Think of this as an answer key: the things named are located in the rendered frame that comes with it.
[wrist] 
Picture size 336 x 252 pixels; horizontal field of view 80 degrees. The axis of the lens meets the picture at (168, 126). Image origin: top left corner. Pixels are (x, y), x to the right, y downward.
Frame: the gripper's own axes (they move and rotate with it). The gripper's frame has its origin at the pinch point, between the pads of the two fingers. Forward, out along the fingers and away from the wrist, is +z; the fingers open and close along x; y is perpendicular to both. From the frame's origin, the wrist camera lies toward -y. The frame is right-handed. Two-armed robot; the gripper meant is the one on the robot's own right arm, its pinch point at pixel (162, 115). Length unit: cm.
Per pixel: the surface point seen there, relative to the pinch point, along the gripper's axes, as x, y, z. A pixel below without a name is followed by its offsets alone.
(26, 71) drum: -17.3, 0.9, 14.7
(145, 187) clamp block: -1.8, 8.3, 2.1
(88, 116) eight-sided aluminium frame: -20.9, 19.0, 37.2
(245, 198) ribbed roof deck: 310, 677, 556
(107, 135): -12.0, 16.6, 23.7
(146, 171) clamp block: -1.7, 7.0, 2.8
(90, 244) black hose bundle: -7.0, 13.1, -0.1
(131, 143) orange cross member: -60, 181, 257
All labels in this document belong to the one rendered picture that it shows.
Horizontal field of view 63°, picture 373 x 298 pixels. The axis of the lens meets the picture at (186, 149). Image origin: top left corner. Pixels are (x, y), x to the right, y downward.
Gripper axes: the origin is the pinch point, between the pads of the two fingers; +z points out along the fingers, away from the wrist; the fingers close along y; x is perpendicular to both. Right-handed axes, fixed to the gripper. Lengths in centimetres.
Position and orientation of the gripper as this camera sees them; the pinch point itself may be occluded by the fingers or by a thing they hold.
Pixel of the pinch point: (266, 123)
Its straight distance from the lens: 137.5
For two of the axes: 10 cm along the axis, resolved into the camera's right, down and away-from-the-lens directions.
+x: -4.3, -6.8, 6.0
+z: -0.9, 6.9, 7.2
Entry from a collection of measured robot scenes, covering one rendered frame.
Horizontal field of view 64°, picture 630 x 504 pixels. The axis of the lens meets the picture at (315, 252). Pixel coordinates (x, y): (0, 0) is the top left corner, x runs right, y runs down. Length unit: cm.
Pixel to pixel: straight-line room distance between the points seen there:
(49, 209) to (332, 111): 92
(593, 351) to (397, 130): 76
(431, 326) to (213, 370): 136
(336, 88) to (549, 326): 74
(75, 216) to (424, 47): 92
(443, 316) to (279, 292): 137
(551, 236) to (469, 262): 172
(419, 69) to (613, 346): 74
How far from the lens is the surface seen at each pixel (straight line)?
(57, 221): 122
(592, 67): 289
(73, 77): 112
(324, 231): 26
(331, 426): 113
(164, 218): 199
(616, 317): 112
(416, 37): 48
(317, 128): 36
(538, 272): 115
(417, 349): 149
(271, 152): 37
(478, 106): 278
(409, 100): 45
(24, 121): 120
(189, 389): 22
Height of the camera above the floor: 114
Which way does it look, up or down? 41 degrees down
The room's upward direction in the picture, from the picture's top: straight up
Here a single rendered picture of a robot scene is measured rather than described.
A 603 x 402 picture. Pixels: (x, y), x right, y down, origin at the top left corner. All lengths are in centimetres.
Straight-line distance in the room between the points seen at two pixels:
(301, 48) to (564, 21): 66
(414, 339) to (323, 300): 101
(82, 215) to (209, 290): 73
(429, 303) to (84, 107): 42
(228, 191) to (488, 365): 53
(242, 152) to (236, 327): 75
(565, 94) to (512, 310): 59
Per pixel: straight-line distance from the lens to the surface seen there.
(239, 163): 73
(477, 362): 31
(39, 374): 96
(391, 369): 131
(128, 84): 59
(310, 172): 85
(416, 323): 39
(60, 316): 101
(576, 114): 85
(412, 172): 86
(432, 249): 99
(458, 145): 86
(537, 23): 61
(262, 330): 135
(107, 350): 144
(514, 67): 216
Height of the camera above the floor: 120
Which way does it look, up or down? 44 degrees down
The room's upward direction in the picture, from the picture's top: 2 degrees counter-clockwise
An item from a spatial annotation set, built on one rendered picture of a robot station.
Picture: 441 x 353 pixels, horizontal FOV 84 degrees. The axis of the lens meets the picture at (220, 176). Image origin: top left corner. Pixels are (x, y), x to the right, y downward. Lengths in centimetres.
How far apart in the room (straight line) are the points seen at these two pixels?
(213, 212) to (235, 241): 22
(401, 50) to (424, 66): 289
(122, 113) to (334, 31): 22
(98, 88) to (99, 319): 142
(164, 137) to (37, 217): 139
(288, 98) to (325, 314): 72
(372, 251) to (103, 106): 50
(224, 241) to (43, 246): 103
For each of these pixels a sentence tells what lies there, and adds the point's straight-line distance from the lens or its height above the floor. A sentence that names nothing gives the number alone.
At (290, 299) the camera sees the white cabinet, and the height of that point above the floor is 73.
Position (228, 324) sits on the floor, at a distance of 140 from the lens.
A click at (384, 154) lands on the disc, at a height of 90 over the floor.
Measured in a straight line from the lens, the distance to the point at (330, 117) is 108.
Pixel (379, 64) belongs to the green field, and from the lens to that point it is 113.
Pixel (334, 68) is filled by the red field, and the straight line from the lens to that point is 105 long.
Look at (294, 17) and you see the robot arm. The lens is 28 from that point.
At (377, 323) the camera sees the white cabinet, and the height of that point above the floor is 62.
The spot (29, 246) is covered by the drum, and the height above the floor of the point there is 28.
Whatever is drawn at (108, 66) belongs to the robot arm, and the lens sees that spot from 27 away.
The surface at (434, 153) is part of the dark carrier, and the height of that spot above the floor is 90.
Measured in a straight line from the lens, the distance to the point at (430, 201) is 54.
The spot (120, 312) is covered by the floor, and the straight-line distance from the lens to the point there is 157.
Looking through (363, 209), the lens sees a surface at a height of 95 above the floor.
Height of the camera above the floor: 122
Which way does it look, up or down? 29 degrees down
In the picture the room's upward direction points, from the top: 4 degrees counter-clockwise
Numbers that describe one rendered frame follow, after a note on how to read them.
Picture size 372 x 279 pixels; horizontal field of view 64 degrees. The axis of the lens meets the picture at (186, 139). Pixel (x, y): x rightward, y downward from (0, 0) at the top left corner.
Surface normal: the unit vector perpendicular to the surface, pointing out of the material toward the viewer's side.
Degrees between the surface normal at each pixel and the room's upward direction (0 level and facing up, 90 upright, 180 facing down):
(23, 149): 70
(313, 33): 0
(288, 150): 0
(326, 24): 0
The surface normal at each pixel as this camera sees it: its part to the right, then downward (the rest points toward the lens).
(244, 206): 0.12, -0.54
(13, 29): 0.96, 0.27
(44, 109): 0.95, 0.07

===============

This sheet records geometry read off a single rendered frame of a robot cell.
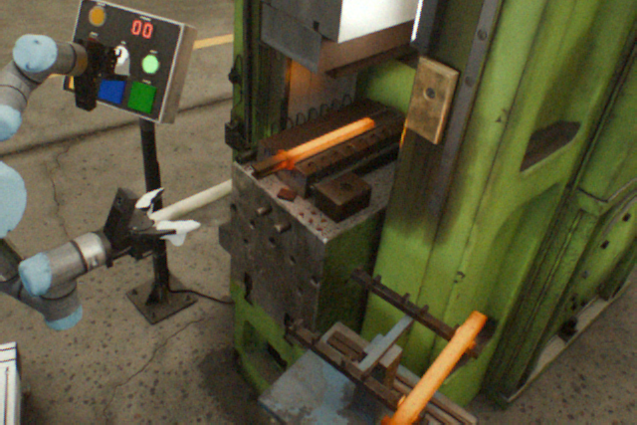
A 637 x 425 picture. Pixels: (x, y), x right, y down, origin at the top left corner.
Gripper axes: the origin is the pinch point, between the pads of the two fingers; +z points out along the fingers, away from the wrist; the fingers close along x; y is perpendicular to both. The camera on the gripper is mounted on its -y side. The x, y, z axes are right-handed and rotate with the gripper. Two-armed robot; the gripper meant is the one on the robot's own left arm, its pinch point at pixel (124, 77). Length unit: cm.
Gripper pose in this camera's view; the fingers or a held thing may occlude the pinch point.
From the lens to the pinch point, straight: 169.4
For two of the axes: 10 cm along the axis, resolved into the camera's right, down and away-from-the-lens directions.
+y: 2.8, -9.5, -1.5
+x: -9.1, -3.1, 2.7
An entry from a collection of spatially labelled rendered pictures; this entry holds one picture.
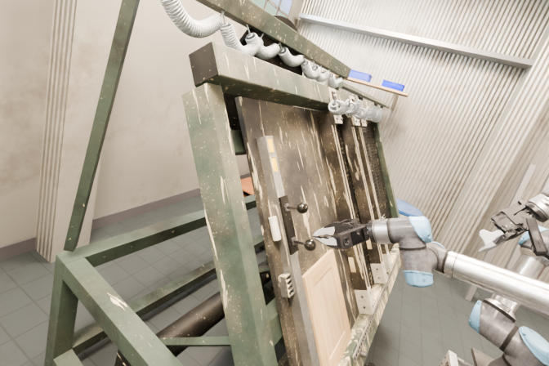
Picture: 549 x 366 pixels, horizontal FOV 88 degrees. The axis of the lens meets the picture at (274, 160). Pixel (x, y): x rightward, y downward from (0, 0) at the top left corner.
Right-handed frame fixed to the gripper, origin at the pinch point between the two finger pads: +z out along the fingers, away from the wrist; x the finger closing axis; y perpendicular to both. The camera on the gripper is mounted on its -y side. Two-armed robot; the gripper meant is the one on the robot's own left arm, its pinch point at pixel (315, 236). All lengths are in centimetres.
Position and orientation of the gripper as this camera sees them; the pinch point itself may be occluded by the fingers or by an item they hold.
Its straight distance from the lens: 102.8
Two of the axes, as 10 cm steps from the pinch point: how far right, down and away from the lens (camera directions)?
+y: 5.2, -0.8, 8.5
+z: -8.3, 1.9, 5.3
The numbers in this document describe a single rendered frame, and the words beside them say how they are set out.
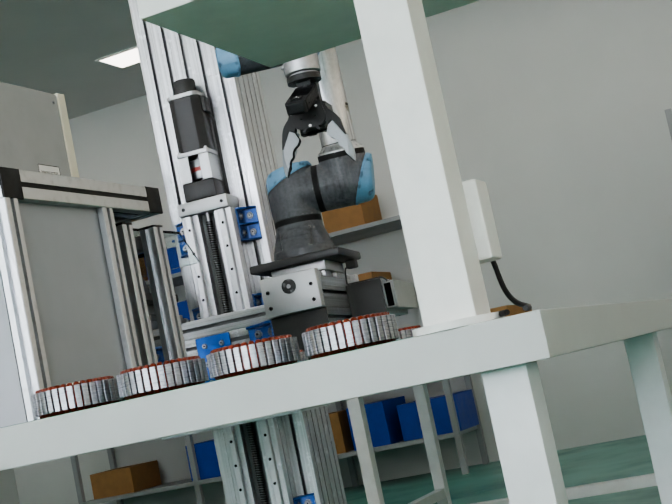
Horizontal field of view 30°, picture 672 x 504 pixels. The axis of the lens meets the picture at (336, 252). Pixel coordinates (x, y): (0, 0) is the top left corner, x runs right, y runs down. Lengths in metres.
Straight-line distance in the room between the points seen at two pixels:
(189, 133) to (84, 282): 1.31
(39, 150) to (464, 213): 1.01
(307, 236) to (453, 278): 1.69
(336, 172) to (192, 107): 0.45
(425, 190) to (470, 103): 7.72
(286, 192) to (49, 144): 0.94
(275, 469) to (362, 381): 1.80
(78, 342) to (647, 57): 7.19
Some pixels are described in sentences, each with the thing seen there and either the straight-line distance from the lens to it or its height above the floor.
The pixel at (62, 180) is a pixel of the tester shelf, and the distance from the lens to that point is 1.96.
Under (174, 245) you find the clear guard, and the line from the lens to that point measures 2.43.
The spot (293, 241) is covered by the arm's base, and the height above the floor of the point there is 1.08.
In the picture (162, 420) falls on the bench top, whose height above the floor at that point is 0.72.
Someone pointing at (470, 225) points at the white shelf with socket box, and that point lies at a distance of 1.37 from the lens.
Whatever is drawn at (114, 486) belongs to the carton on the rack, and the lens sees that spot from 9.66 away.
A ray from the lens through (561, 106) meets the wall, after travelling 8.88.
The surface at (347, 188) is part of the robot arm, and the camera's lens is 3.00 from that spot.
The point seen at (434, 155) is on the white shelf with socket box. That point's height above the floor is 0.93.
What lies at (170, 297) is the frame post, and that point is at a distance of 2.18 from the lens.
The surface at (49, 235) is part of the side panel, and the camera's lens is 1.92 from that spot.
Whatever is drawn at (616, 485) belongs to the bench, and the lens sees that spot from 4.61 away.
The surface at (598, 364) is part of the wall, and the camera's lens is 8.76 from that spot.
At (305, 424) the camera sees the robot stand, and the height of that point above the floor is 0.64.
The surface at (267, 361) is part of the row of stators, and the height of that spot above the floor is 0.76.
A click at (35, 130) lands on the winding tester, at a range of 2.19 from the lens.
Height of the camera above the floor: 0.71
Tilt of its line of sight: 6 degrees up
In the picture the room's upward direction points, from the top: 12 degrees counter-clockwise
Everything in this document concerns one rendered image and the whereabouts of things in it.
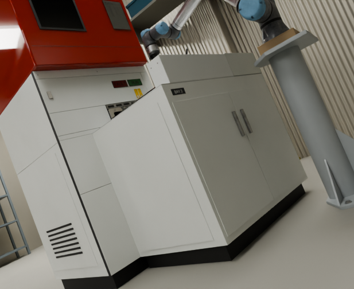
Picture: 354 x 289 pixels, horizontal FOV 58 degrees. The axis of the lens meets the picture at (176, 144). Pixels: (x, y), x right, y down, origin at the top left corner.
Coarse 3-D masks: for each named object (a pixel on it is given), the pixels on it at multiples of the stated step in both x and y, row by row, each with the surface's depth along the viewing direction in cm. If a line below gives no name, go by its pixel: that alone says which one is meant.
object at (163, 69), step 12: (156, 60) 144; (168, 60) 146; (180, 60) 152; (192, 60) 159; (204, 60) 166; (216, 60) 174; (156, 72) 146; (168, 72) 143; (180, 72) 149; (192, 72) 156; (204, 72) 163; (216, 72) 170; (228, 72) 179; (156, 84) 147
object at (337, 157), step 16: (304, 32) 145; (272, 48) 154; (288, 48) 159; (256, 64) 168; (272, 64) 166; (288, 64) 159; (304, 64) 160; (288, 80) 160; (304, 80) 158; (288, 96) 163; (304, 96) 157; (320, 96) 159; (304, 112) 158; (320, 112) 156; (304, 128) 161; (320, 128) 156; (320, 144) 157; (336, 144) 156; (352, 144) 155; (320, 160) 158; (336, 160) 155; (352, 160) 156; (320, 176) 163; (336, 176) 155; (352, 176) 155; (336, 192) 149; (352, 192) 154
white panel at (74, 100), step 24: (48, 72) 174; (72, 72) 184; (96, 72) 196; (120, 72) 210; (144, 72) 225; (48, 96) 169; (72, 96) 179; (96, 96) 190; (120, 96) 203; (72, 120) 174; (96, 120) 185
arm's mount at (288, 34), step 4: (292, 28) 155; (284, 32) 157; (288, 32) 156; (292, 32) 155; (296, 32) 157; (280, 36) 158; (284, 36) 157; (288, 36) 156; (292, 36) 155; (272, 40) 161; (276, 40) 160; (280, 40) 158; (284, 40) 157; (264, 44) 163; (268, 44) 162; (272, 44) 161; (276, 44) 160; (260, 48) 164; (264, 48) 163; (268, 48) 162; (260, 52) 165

===============

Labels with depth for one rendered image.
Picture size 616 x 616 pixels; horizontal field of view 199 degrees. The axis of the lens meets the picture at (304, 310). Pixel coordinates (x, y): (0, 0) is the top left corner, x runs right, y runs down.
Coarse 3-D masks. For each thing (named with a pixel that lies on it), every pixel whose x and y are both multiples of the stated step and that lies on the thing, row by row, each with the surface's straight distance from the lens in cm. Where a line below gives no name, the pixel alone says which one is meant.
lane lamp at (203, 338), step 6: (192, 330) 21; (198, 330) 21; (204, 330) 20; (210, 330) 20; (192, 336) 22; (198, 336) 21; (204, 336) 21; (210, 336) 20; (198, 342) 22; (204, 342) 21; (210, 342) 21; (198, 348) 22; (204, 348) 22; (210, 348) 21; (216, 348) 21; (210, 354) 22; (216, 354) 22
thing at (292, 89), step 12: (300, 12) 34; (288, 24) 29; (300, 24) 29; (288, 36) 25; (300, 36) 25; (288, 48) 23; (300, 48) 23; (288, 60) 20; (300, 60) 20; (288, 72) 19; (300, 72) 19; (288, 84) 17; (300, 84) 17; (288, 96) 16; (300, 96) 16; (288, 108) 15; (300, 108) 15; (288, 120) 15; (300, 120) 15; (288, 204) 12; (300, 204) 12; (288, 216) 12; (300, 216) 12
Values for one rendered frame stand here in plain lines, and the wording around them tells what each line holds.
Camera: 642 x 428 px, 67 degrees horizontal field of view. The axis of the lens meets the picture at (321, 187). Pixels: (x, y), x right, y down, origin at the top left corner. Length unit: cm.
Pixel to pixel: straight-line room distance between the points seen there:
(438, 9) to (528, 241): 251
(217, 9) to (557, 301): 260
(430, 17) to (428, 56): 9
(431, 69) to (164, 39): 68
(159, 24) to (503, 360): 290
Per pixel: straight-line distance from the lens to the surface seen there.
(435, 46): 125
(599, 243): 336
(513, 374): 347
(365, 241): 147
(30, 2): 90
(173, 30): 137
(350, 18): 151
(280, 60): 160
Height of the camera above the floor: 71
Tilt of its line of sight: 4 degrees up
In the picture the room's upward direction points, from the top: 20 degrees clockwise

===============

**ASSIGNMENT:** Your answer should be the lines above from the one containing "(551, 236) to (469, 262): 172" through the one containing "Height of the camera above the floor: 114", copied exactly and with both ends kept.

**SOLUTION TO THIS TASK:**
(551, 236) to (469, 262): 172
(419, 69) to (613, 346): 74
How far from the lens is the surface seen at each pixel (straight line)?
(57, 221): 122
(592, 67): 289
(73, 77): 112
(324, 231): 26
(331, 426): 113
(164, 218): 199
(616, 317): 112
(416, 37): 48
(317, 128): 36
(538, 272): 115
(417, 349): 149
(271, 152): 37
(478, 106): 278
(409, 100): 45
(24, 121): 120
(189, 389): 22
Height of the camera above the floor: 114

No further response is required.